The short-tailed parrot (Graydidascalus brachyurus) is a species of bird in subfamily Arinae of the family Psittacidae, the African and New World parrots. It is found in Brazil, Colombia, Ecuador, French Guiana, and Peru.

==Taxonomy and systematics==

The short-tailed parrot is the only member of its genus and has no subspecies. Its closest relatives are the yellow-faced parrot (Alipiopsitta xanthops) and the members of the genus Pionus.

==Description==

The short-tailed parrot is 24 to 25 cm long and weighs 188 to 233 g. It has a large head and, as suggested by its name, a very short tail. Adults are almost entirely green that is yellowish on their underparts and their uppertail coverts. Their lores are dark which continues behind the eye. Their primaries are a darker green and their wing coverts have yellow edges. Their shoulder is a reddish brown that is seldom visible except in flight.

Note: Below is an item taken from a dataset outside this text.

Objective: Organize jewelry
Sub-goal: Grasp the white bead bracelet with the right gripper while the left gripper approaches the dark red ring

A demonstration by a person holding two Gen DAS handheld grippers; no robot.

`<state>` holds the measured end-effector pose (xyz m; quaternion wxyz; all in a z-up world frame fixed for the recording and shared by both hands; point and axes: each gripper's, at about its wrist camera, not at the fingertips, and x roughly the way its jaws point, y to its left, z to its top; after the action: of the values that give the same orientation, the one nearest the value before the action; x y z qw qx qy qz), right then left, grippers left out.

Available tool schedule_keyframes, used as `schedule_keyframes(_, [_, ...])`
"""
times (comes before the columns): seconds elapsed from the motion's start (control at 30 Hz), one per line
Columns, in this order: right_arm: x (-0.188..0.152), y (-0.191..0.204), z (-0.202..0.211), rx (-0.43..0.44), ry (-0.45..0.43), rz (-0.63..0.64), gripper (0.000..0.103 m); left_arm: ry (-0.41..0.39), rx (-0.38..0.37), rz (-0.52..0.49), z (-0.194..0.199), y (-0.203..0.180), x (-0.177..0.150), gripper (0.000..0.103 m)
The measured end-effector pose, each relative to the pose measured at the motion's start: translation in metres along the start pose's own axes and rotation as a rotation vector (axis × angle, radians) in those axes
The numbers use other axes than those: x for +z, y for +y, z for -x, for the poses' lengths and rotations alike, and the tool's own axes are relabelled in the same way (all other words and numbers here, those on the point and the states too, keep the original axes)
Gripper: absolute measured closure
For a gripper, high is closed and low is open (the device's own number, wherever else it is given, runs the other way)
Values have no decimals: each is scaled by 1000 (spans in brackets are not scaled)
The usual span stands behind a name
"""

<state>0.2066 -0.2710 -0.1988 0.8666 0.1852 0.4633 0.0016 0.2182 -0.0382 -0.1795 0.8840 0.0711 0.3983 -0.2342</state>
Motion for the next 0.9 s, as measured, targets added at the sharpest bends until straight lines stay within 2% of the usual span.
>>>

Their outer tail feathers have red bands at their base. Their bill ranges from light green to dark gray and their iris is orange-red. Immature birds are the same as adults except they have no red on their tail.

==Distribution and habitat==

The short-tailed parrot is found along the Amazon River and its tributaries from southern Colombia, northeastern Ecuador, and northeastern Peru to the Atlantic. Its range also extends north along the coast of Brazil into northeastern French Guiana. Along the rivers it inhabits várzea, swampy floodplains, and islands; on the coast it inhabits mangroves. It also locally ranges into cultivated areas. In elevation it ranges from sea level to about 400 m.

==Behavior==
===Movement===

The short-tailed parrot is thought to make some movements, perhaps in response to the timing of seasonal flooding.

===Feeding===

The short-tailed parrot feeds on fruits, especially those of figs (Ficus), and on those of cultivated guava (Psidium guajava) and mango (Mangifera indica). It also feeds on seeds, nuts, berries, and the catkins of Cecropia.

===Breeding===

The short-tailed parrot's breeding season appears to include September but nothing else is known about its breeding biology.

===Vocalization===

The short-tailed parrot is rather noisy. Its flight call is "a rather high-pitched rolling "kree-ki-ki"." It makes a variety of loud, harsh, "conversational" calls when perched.

==Status==

The IUCN has assessed the short-tailed parrot as being of Least Concern. It has a very large range but its population size is not known and is believed to be decreasing. No immediate threats have been identified. It is considered common to locally abundant, but is scarcer in the upper reaches of the Amazon system.